Asked how this ninth win weighs up against ‘Wild Oats XI’s’ other victories, Richards said: “This is one of the best yachting wins of my life and I’ve won a lot of races.
“This is one of the best feelings, not just for me, but for the whole team, the Oatley family. After an event like last year, to come through and redeem yourself, today is a wonderful, wonderful feeling. Money can’t buy that sort of stuff.”
Pressed on whether he and Wild Oats XI would return next year to extend their record of wins further, he said: “Don’t rip up your tickets … you ‘gotta’ give yourself something to talk about later.”
Richards also lauded the worthiness and sheer class of ‘Wild Oats XI’, especially against such a strong calibre field of super maxis yachts, of which there were five entries, but four finishers, after ‘Scallywag’ withdrew with a broken bowsprit a few hours after the Boxing Day start.
“I think there are only six grand prix hundred footers in the world,” he said. “They (the five entries) are the best 100 footers in the world – and to have a boat this old still showing the way is pretty impressive. She is a remarkable machine.
Richards praised his crew, but cited strategist, Iain Murray, navigator Juan Vila and tactician Glenn Bourke for their roles in ‘Wild Oats XI’s’ move at Tasman Light at 04h00 when she overtook ‘Comanche’.
“There is a big transition zone there with no wind,” Richards said, adding that Vila, Murray and Bourke “picked the wind really well and the guys did and awesome job. The guys basically sailed around the opposition and got us in the position where when the breeze filled in from the sou’-west we were in the right spot and off we went. That was the game- winning manoeuvre.”
Next Wave to Deliver Encore to Nail Biting Thriller
As the 628 nautical mile race entered its third day, the race between the smaller boats was proving to be as scintillating for sailing fans.
At 13h45 on Friday, defending Tattersall Cup champion, the TP52 ‘Ichi Ban’ owned and skippered by Matt Allen, was leading overall after a thrilling snakes and ladders slide down to 32nd and up again.
With 67nm to go and 13nm south-east of Maria Island, ‘Ichi Ban’ led the Reichel-Pugh ‘66 Alive’ and the Farr 55 ‘Hollywood Boulevard’. Fourth was ‘Privateer’, a Cookson 50.

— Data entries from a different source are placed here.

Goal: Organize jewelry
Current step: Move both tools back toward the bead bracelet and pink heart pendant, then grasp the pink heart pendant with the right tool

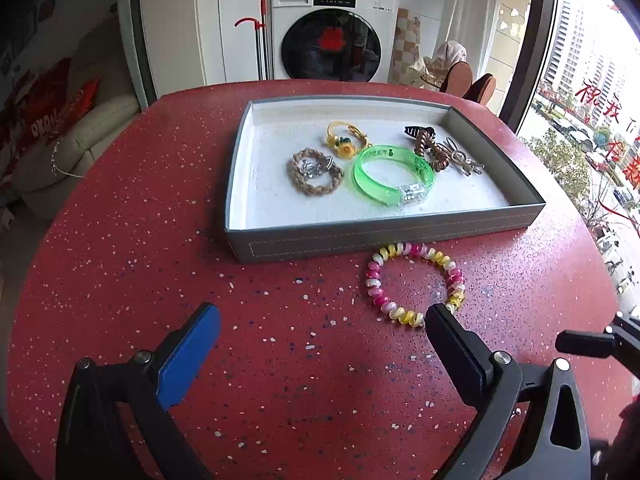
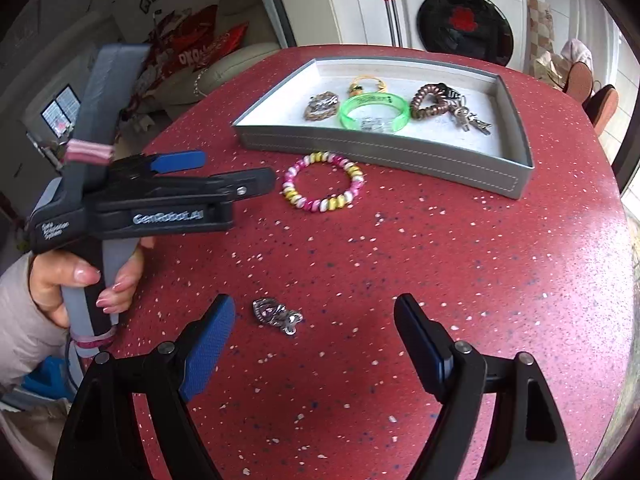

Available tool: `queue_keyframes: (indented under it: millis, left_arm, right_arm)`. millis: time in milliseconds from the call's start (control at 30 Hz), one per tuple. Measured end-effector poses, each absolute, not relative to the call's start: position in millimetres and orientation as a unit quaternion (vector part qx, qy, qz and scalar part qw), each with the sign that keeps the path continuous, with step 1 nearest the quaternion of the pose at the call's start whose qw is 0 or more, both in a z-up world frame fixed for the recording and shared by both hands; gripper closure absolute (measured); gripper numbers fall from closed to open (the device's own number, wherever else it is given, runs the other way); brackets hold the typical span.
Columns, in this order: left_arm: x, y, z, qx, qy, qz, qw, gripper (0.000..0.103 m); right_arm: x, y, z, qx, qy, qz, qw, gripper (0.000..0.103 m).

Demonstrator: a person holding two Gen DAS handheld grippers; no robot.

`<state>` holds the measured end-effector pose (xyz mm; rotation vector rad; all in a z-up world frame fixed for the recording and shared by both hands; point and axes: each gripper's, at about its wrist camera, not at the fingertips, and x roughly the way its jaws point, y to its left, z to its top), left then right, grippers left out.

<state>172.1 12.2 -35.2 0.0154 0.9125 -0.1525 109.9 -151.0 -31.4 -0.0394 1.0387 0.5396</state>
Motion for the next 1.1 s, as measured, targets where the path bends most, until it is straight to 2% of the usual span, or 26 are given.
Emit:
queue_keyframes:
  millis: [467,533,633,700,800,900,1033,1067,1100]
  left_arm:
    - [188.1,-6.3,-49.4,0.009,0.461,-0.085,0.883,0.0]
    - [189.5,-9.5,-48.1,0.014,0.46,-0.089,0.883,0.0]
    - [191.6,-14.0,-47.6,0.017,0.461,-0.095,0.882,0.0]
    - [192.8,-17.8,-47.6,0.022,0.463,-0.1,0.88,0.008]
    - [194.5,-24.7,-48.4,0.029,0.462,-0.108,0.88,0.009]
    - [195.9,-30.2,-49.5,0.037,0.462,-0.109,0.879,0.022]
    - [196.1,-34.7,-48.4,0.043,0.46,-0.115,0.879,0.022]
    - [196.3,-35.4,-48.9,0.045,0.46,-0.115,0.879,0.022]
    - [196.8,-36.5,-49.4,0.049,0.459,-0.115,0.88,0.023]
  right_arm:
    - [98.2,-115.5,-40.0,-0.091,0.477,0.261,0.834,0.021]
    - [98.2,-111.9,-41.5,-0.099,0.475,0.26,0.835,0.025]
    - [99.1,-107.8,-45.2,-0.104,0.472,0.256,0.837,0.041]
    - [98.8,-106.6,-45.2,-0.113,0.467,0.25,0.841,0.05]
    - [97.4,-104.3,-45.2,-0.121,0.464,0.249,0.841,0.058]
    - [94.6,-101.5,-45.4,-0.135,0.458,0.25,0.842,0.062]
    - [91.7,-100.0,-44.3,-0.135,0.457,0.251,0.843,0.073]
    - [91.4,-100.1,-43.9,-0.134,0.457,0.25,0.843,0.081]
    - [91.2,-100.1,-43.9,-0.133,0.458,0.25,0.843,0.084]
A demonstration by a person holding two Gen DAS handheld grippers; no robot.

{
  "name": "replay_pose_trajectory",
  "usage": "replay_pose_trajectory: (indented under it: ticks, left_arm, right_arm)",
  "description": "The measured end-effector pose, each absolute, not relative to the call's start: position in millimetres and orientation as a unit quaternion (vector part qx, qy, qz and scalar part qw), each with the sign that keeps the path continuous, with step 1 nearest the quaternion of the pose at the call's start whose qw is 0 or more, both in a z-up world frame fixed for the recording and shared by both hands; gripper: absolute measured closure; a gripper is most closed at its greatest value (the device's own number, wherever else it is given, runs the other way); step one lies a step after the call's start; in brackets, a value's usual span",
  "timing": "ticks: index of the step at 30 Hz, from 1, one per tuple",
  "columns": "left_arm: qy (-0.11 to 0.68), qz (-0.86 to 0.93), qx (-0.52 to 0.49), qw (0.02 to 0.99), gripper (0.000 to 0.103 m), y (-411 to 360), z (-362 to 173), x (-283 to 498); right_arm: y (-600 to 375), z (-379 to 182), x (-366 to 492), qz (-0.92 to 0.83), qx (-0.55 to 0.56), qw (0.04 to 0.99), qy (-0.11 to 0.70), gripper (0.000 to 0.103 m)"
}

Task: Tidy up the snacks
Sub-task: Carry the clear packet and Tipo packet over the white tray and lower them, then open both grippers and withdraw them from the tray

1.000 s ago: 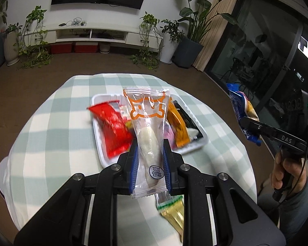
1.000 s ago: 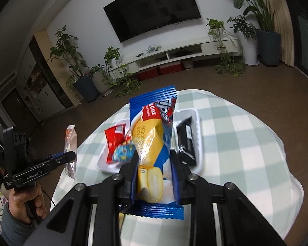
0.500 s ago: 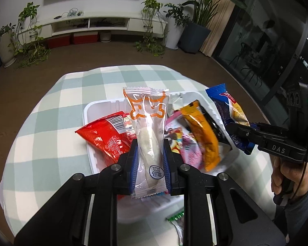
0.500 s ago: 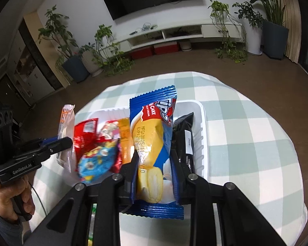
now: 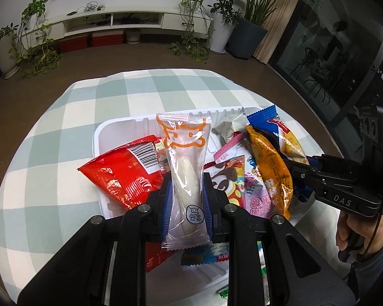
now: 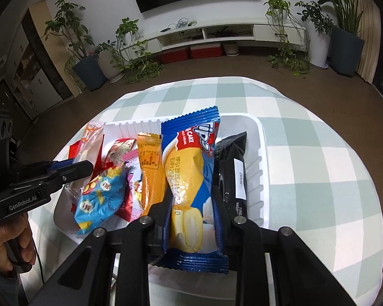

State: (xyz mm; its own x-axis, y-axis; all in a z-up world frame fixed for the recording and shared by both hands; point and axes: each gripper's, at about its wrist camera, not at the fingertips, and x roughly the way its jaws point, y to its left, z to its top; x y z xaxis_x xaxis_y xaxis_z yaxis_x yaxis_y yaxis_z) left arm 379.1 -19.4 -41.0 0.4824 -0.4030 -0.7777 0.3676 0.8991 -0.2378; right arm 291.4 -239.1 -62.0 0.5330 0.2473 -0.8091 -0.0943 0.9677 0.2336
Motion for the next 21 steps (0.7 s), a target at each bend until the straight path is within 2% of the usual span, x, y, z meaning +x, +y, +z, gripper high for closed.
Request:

Meanwhile, in fifth was ‘Wild Oats X’, the Reichel-Pugh 66 skippered by Stacey Jackson.
The battle between the two Reichel-Pugh 66-footers – ‘Alive’ and ‘Wild Oats X’ – was showing to be a nail biting one, with only one nautical mile separating them when they had 16nm left to race.
‘Wild Oats X’ is the all-professional women crewed entry on which former Foreign Affairs Minister, Julie Bishop, was on board for the Rolex Sydney Hobart start on Wednesday, after which she disembarked by jumping off as the boat passed near Bondi Beach.
Ms Bishop, who is an ambassador for the crew’s campaign for ocean sustainability, was in Hobart and boarded the yacht after the finish.